Retype each line of the material below word for word; pictures stay out.

Material for this exercise section start

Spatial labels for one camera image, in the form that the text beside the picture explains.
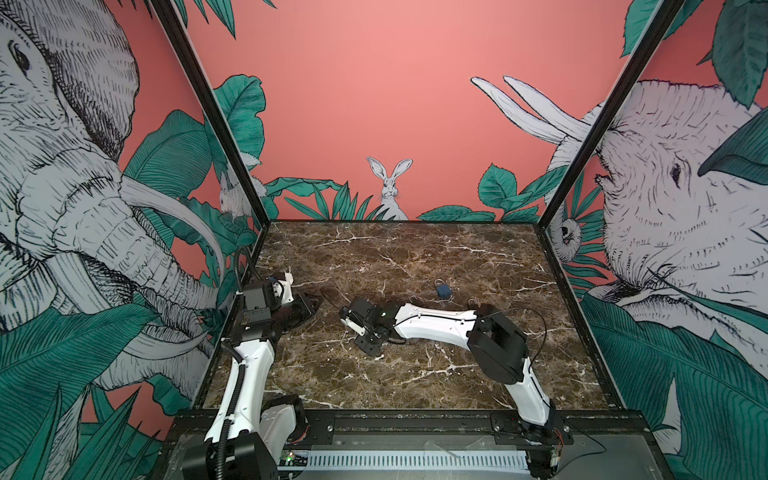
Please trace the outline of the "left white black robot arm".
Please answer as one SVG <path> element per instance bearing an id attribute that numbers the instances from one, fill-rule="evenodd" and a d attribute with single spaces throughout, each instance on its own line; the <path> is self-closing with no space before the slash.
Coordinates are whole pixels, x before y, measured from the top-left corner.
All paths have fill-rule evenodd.
<path id="1" fill-rule="evenodd" d="M 204 440 L 184 453 L 184 479 L 277 479 L 284 446 L 308 433 L 298 395 L 264 400 L 280 338 L 310 320 L 321 303 L 296 292 L 293 283 L 284 271 L 238 286 L 243 308 L 231 334 L 220 339 L 232 359 L 228 383 Z"/>

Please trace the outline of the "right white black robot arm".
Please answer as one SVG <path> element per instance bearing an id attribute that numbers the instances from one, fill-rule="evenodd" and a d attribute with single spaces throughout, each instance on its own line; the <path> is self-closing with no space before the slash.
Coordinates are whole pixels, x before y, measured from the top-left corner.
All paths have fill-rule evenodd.
<path id="1" fill-rule="evenodd" d="M 356 333 L 355 344 L 372 357 L 396 339 L 429 340 L 469 351 L 483 374 L 511 395 L 517 428 L 527 442 L 562 448 L 570 440 L 533 370 L 527 335 L 496 307 L 448 311 L 394 301 L 378 306 L 357 297 L 340 308 L 339 318 Z"/>

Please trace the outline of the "blue padlock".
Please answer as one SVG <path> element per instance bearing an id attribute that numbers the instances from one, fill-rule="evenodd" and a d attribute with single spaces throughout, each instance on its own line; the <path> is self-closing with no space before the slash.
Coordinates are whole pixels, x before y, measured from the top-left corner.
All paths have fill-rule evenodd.
<path id="1" fill-rule="evenodd" d="M 453 297 L 453 290 L 442 280 L 435 281 L 435 291 L 440 300 L 450 300 Z"/>

Material for this exercise section end

__Result__:
Spatial labels for one camera image, in the form that the text beside the picture explains.
Please trace the outline of the "left white black robot arm".
Please answer as one SVG <path> element per instance bearing an id attribute that numbers the instances from one, fill-rule="evenodd" and a d attribute with single spaces throughout, each instance on its own line; the <path> is self-closing with no space before the slash.
Coordinates are whole pixels, x before y, measured from the top-left corner.
All paths have fill-rule evenodd.
<path id="1" fill-rule="evenodd" d="M 204 440 L 184 453 L 184 479 L 277 479 L 284 446 L 308 433 L 298 395 L 264 400 L 280 338 L 310 320 L 321 303 L 296 292 L 293 283 L 284 271 L 238 286 L 243 308 L 231 334 L 220 339 L 232 359 L 228 383 Z"/>

Please trace the outline of the "right white black robot arm".
Please answer as one SVG <path> element per instance bearing an id attribute that numbers the instances from one, fill-rule="evenodd" and a d attribute with single spaces throughout, each instance on its own line; the <path> is self-closing with no space before the slash.
Coordinates are whole pixels, x before y, measured from the top-left corner.
All paths have fill-rule evenodd.
<path id="1" fill-rule="evenodd" d="M 356 333 L 355 344 L 372 357 L 396 339 L 429 340 L 469 351 L 483 374 L 511 395 L 517 428 L 527 442 L 562 448 L 570 440 L 533 370 L 527 335 L 496 307 L 448 311 L 394 301 L 378 306 L 357 297 L 340 308 L 339 318 Z"/>

Please trace the outline of the "blue padlock".
Please answer as one SVG <path> element per instance bearing an id attribute that numbers the instances from one, fill-rule="evenodd" and a d attribute with single spaces throughout, each instance on its own line; the <path> is self-closing with no space before the slash.
Coordinates are whole pixels, x before y, measured from the top-left corner.
All paths have fill-rule evenodd.
<path id="1" fill-rule="evenodd" d="M 453 297 L 453 290 L 442 280 L 435 281 L 435 291 L 440 300 L 450 300 Z"/>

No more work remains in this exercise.